MATERIAL PROVIDED below:
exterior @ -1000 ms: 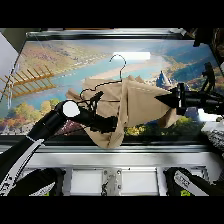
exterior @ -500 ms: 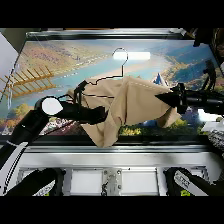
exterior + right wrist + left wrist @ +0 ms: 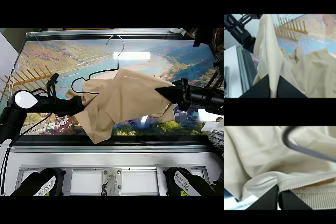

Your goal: Fold the clothes and pants, and hang the long-sleeved shirts on hangers.

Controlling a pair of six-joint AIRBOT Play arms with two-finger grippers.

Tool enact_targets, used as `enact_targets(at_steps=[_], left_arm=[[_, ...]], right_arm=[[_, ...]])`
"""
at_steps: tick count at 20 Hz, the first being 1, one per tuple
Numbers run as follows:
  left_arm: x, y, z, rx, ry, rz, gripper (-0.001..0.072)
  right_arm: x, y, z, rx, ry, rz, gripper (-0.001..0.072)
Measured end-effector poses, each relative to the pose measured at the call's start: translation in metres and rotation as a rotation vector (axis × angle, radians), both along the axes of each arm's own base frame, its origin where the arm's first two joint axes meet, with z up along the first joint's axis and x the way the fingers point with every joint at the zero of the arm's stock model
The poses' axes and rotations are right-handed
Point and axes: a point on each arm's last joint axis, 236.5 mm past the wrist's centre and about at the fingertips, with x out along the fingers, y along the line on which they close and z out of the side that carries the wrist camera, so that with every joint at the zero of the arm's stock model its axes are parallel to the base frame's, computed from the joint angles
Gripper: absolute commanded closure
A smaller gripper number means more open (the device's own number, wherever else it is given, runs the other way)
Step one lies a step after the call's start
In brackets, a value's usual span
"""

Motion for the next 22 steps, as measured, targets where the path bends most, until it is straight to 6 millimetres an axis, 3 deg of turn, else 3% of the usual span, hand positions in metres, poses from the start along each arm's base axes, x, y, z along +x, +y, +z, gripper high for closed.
enact_targets(at_steps=[5, 13, 22], left_arm=[[0.016, 0.036, -0.001, 0.025, -0.031, 0.067, 0.0696], [0.025, 0.067, -0.001, 0.045, -0.051, 0.114, 0.0696], [0.019, 0.051, -0.002, 0.057, -0.067, 0.041, 0.0696]], right_arm=[[-0.008, 0.019, 0.007, 0.015, 0.021, 0.032, 0.0699], [-0.014, 0.028, 0.003, -0.002, 0.053, 0.053, 0.0699], [-0.019, 0.030, 0.032, 0.080, -0.002, 0.048, 0.0699]])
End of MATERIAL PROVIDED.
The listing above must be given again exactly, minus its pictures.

-- FINISHED EXERCISE --
exterior @ -1000 ms: 
exterior @ -500 ms: 
exterior + right wrist + left wrist @ +0 ms: 

Your goal: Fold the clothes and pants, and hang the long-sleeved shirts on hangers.

Controlling a pair of six-joint AIRBOT Play arms with two-finger grippers.

Tool enact_targets, used as `enact_targets(at_steps=[_], left_arm=[[_, ...]], right_arm=[[_, ...]])`
"""
at_steps: tick count at 20 Hz, the first being 1, one per tuple
Numbers run as follows:
  left_arm: x, y, z, rx, ry, rz, gripper (-0.001..0.072)
  right_arm: x, y, z, rx, ry, rz, gripper (-0.001..0.072)
Measured end-effector poses, each relative to the pose measured at the call's start: translation in metres and rotation as a rotation vector (axis × angle, radians), both along the axes of each arm's own base frame, its origin where the arm's first two joint axes meet, with z up along the first joint's axis and x the way the fingers point with every joint at the zero of the arm's stock model
The poses' axes and rotations are right-handed
Point and axes: a point on each arm's last joint axis, 236.5 mm past the wrist's centre and about at the fingertips, with x out along the fingers, y along the line on which they close and z out of the side that carries the wrist camera, so that with every joint at the zero of the arm's stock model its axes are parallel to the base frame's, computed from the joint angles
Gripper: absolute commanded closure
A smaller gripper number means more open (the device's own number, wherever else it is given, runs the other way)
Step one lies a step after the call's start
In brackets, a value's usual span
"""

Motion for the next 22 steps, as measured, targets where the path bends most, until it is straight to 6 millimetres an axis, 3 deg of turn, else 3% of the usual span, hand positions in metres, poses from the start along each arm's base axes, x, y, z along +x, +y, +z, gripper high for closed.
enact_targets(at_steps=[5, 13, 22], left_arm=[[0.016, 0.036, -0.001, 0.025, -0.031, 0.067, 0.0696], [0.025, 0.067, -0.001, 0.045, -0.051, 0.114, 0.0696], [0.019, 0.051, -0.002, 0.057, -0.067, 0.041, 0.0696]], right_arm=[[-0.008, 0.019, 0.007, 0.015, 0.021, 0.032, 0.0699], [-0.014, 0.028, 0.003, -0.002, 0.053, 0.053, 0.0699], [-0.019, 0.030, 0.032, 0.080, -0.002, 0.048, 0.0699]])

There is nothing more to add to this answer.